HaiBiostat: Machine Learning & Predictive Analytics

Hai Nguyen

What is Machine Learning

Meaningful data transformations from input to output data.
Transformations: represent or encode the data (RGB or HSV for color pixel).
Learning is automatic search for better data representations.
Search through a predefined space of possibilities using guidance from feedback signal.
“A computer program is said to learn from experience E with respect to some class of tasks T and performance measure P, if its performance at tasks T, as measured by P, improves with experience E”

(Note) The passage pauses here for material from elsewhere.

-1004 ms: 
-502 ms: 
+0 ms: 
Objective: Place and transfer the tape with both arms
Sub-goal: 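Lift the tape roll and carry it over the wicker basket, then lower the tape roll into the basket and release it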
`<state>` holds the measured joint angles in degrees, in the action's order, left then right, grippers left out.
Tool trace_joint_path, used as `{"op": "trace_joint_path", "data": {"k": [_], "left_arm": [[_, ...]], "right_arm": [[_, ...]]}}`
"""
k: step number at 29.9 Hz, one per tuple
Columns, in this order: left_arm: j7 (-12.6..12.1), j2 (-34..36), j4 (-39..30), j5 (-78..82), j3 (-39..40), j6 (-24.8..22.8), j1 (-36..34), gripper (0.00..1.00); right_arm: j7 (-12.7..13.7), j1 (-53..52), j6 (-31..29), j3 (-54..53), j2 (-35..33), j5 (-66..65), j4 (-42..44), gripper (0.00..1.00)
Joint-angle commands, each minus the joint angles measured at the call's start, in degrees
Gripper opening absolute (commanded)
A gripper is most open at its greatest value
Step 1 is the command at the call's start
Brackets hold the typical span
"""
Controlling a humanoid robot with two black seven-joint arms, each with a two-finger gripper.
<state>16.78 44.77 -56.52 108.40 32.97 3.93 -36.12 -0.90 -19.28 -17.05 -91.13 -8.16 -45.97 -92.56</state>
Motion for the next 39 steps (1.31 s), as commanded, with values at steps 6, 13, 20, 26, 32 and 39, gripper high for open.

-Tom Mitchell, Machine Learning, McGraw Hill, 1997

Experience E, Task T, Performance P
1. Chess: T: playing chess, P: % of games won, E: playing practice games against itself.
2. Driving: T: driving a vehicle, P: avgdistance before error, E: sequence of images and steering commands recoded during manual driving.
3. Handwriting Recognition: T: recognizing and classifying handwritten words in images, P: % of correctly classified words, E: DB of handwritten words with given classifications.

Learning Types

Supervised
Unsupervised
Semi-supervised
Reinforcement
Transfer
Active

Supervised

The majority of practical machine learning uses supervised learning.
Supervised learning is where you have input variables (\(x\)) and an output variable (\(y\)) and you use an algorithm to learn the mapping function from the input to the output.
\[ y = f(x) \]
The goal is to approximate the mapping function so well that when you have new input data \(x\) that you can predict the output variables \(y\) for that data.
It is called supervised learning because the process of an algorithm learning from the training dataset can be thought of as a teacher supervising the learning process.
We know the correct answers, the algorithm iteratively makes predictions on the training data and is corrected by the teacher. Learning stops when the algorithm achieves an acceptable level of performance.

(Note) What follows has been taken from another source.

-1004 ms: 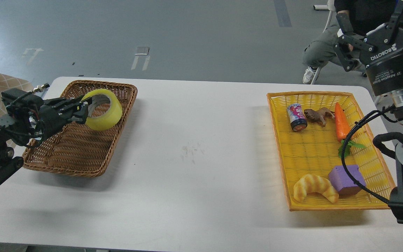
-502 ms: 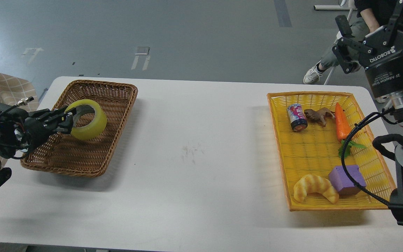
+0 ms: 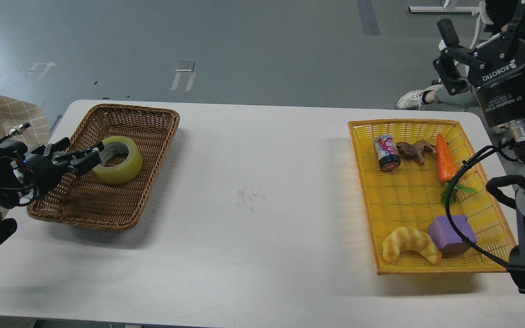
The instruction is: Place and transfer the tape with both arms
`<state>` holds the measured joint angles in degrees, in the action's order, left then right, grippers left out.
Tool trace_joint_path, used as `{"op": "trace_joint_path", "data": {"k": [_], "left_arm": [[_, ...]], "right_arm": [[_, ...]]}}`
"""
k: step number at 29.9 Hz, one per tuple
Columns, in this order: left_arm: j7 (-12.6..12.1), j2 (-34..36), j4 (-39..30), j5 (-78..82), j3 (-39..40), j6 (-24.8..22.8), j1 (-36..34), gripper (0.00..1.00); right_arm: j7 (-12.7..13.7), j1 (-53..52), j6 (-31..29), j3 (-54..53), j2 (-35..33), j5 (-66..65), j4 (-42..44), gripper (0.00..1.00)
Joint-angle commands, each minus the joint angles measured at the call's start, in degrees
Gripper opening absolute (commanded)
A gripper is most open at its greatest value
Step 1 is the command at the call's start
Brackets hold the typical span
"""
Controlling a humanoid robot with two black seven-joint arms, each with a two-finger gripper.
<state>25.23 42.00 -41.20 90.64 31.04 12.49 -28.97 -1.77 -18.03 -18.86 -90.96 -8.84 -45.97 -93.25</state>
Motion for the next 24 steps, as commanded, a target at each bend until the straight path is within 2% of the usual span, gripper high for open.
{"op": "trace_joint_path", "data": {"k": [1,5,7,9,12,16,19,22,24], "left_arm": [[-0.3,-4.3,0.0,-6.4,0.8,0.1,-2.3,0.98],[-0.4,-8.3,-1.0,-21.4,1.0,1.1,-6.6,0.98],[-0.8,-10.1,-1.9,-33.0,1.1,1.7,-10.1,0.98],[-0.9,-11.1,-2.4,-37.9,1.1,1.6,-11.5,0.98],[-0.8,-11.5,-7.0,-45.6,1.5,1.2,-13.4,0.98],[-0.7,-12.9,-12.1,-48.2,4.3,1.1,-13.3,0.98],[-0.7,-16.8,-15.9,-48.2,6.0,0.4,-12.3,0.98],[-0.8,-17.8,-19.3,-48.7,7.2,-2.6,-12.3,0.98],[-1.3,-19.6,-22.5,-49.8,11.9,-6.0,-12.2,0.98]], "right_arm": [[-1.6,0.1,-1.7,-0.4,-0.1,0.0,-0.3,1.0],[-4.0,0.1,-2.1,-0.5,-0.1,0.0,-0.3,1.0],[-4.3,0.1,-2.1,-0.7,-0.1,0.0,-0.2,1.0],[-4.3,0.1,-2.1,-0.7,-0.1,0.0,-0.3,1.0],[-4.3,0.1,-2.1,-0.8,-0.1,0.0,-0.3,1.0],[-4.3,0.1,-2.1,-0.7,0.0,0.0,-0.1,1.0],[-4.2,-0.2,-2.1,-0.6,0.0,0.0,0.2,1.0],[-4.2,-0.6,-2.1,-0.6,0.0,0.0,0.5,1.0],[-4.1,-0.8,-2.2,-0.4,-0.1,0.0,0.8,1.0]]}}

Supervised Learning Examples:

Linear Regression
Logistic Regression
K-NN (k-Nearest Neighbors)
Support Vector Machines (SVMs)
Decision Tress and Random Forests
Neural Networks

Unsupervised Learning

Unsupervised learning is where you only have input data \(x\) and no corresponding output variables.
The goal for unsupervised learning is to model the underlying structure or distribution in the data in order to learn more about the data.
These are called unsupervised learning because unlike supervised learning above there is no correct answers and there is no teacher. Algorithms are left to their own devises to discover and present the interesting structure in the data.
Unsupervised Learning problems can be further grouped into Clustering and Association Problems.
Clustering: A clustering problem is where you want to discover the inherent groupings in the data, such as grouping customers by purchasing behavior.
Association: An association rule learning problem is where you want to discover rules that describe large portions of your data, such as people that buy \(A\) also tend to buy \(B\).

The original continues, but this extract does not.